Entrevista: Roberto Romano: professor de Ética e Filosofia da Unicamp. Para Romano, mesmo absolvido, Renan não terá forças para ficar no cargo e custará caro ao governo manter comando da Casa

Gabriel Manzano Filho

Se os 81 senadores absolverem hoje o presidente do Senado, Renan Calheiros (PMDB-AL), o Brasil assistirá a “uma piora ética, um desconsolo da cidadania e, de novo, a prova de que a falcatrua sempre dá frutos”. É o que avalia o professor Roberto Romano, titular de Ética e Filosofia da Unicamp.

A eventual absolvição do senador também trará outro impacto, segundo Romano: mais desperdício de recursos. “Pois, mesmo absolvido, Renan não disporá de forças para comandar o Senado. Sua imagem está no chão e novos processos contra ele vêm por aí. Para manter a presidência, o governo vai ter de investir muito dinheiro.” Descrente do papel que hoje desempenham os senadores, por ele definidos como “estafetas de luxo”, o professor compara o empenho pelo voto secreto na sessão às atividades da Máfia. Em sua opinião, “no Brasil não existe hoje federação nem existe república” e o que melhor define o País é uma frase do filósofo italiano Norberto Bobbio: “Estado que não tem transparência é o anti-Estado. É o que nós temos.” Eis a entrevista:

Se o presidente do Senado, Renan Calheiros, for absolvido, qual será o impacto dessa decisão?

Será uma piora da ética, um desconsolo da cidadania, mais uma volta no parafuso da desconfiança do cidadão nas instituições.

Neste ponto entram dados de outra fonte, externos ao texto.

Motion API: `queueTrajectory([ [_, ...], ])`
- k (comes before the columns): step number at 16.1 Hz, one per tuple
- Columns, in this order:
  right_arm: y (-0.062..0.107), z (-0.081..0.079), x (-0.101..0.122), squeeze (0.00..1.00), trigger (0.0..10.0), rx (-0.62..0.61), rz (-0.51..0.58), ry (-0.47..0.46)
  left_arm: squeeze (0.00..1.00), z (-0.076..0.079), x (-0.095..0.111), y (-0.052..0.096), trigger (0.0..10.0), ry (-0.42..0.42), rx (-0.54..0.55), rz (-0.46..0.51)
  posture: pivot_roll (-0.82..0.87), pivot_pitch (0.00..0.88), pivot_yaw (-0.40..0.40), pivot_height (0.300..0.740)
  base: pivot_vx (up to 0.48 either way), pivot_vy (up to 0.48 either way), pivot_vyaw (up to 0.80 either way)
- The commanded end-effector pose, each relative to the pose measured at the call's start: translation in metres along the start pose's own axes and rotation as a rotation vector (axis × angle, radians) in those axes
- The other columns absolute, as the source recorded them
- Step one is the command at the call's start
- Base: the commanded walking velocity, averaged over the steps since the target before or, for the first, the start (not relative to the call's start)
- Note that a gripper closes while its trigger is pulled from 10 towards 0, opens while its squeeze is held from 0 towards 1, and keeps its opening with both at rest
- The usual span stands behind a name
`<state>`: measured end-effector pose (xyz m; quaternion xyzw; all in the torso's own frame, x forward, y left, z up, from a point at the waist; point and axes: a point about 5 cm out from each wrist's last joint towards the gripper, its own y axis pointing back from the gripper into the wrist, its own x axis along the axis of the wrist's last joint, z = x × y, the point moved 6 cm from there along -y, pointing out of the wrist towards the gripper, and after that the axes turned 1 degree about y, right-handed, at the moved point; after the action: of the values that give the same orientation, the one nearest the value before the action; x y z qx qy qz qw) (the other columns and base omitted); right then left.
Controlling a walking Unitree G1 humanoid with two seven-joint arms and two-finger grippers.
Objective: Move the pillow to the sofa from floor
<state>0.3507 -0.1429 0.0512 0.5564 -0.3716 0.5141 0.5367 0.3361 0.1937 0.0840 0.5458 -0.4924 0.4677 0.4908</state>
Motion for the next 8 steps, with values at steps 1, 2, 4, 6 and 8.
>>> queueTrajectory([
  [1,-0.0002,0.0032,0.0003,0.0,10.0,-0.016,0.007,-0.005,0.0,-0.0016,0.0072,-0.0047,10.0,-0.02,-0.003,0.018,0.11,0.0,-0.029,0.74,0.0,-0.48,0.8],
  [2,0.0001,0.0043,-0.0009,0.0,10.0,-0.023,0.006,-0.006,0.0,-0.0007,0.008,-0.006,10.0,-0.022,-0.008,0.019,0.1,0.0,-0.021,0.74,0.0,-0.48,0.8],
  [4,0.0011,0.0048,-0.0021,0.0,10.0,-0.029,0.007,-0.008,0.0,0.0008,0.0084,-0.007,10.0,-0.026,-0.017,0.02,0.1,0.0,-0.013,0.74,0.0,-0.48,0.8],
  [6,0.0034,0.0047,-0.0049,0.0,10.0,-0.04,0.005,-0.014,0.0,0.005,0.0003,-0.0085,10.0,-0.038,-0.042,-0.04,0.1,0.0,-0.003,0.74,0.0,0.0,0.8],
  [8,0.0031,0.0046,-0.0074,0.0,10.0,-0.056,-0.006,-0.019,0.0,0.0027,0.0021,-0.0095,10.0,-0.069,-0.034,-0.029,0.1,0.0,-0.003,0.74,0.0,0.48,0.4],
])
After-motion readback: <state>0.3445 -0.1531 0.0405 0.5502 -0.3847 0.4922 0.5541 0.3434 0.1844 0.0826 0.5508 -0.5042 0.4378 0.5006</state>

Será o reforço do “é dando que se recebe”. Pois o governo não vai conseguir segurar a presidência do Senado e Renan não terá condições de continuar. E para manter a presidência como está será preciso muito dinheiro.

Depois de aprovada a CPMF, não há grandes temas dependendo de votação até 2010.

Mas o Senado continuará sendo o lugar dos estafetas de luxo. Chamo de estafetas porque, salvo raras exceções, eles servem às oligarquias regionais e aos governadores e prefeitos, como emissários junto ao Ministério da Fazenda e vendendo seus votos no plenário. Aí abre-se espaço para uma heterodoxia ética e a falta de transparência, de accountability, que é a capacidade de um sistema de se fiscalizar e deixar-se fiscalizar. Quando decidem que a votação será secreta, acabou a accountability. Aí me ocorre uma definição de Norberto Bobbio: “Estado que não tem transparência é o anti-Estado. É o que temos.”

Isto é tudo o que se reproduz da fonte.